My name is Kathleen Laning. I am Nicholas' wife. I was there for the last two years of his depression. Here is my first post:
Looking at someone you love, struggle with anything is difficult. But watching their soul and heart disintegrate day after day from depression breaks your heart in a deeper way. You feel helpless for them, yourself, you ache, you feel tired, you feel alone. So much can be twisted in your own head while your loved one weeps on your chest: their tears turn into a river and you feel your heart swept into the Abyssic Ocean with them. You taste their bitter sense of dread, like the salt in the thick, black waves. Hopelessness beats at you, tempts you... just an easy slip under that swirling, black water: release, rest. You fight back, gasping for air, holding your loved one as they are under the water, something unknown pulling them deeper. In your head you try to form a lifeboat out of ideas and solutions, but they aren't really there. They try to form, but fall apart, and no lifeboat appears on the stormy waters. The disillusioned remnants of your own strength prove a lie, covering the water, black and useless like spilled oil. The waters of pain are too deep, the waves too big, for you to conquer on your own and pull your love's body up, finally up out of the infinite depths. Then light streaks through the clouds and you feel a shard of hope. You can't express it fully to your loved one who is yet trapped beneath the waves of pain, but you hold on to them with renewed vigor, by the strength that's been opened up for you to use... like God sent a helicopter, shining a spotlight onto you, dropping down a life preserver for you. But why not two floats for both of us? One is enough and He gives it, lovingly.
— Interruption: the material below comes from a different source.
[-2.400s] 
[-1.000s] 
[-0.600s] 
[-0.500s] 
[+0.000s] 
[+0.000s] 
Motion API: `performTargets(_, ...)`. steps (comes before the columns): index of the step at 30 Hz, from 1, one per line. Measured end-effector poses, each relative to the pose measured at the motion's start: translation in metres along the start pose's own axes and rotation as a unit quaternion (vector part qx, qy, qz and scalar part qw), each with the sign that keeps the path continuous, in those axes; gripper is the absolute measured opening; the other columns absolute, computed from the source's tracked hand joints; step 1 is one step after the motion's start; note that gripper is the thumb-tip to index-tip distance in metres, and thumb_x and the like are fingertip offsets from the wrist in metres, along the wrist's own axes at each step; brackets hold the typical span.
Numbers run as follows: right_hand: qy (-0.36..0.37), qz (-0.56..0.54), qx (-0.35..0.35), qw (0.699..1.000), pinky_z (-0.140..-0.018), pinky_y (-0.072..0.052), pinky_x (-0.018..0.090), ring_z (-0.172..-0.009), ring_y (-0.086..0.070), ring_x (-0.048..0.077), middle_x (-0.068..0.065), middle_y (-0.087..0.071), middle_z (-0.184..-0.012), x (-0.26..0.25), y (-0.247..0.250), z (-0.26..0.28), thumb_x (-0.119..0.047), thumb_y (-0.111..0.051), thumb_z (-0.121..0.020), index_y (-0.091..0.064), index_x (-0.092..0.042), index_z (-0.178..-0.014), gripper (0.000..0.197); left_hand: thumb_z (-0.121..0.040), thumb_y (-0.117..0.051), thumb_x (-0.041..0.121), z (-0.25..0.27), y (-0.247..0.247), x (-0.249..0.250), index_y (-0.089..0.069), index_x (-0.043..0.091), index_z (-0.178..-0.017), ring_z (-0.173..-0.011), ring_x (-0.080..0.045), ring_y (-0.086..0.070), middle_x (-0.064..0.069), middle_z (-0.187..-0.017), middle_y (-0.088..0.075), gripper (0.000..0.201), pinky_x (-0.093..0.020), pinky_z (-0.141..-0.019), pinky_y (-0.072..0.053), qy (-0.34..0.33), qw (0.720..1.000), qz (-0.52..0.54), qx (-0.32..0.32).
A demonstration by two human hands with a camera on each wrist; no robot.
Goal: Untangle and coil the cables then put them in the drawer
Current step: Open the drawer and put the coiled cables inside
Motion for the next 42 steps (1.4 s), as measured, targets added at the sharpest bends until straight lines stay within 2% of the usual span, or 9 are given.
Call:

You hold on to His preserver, or rather it holds onto you, in my mind it is Christ, there in the waves, experiencing the pain, knowing what it is like, graciously sustaining you. You receive further strength, to hold fast to your love under the tumult of waves and give them the truth that in their mind feels only a lie, "It will be okay, He has us. It will end. He cares for you." You hold onto your loved one. You endure with the strength you needed and never had on your own. The strength they need to tap into to survive. Time seems to drag and though you can't see it, you hear the helicopter again. It's circling back. Although it may not be in full sight through the dark clouds, you hear it. It's coming. Your rescue.
Your words paint a very accurate picture of the helplessness one feels at seeing their loved one so broken and desperate. I think it is a wonderful idea to include your perspective in addition to your husband's writings - it provides support and encouragement to those fighting the battle of depression on behalf of a loved one who suffers from it.
ReplyDeleteThank you for very moving portrait of the utter hopelessness that you feel when someone you love is hurting so bad and yet you cannot fix it.
ReplyDeleteBeautifully (and hopefully) said, Kathleen. I applaud you for sharing your perspective and pointing people to HOPE in CHRIST even when the immediate answer is not seen. Y'all are a great testimony.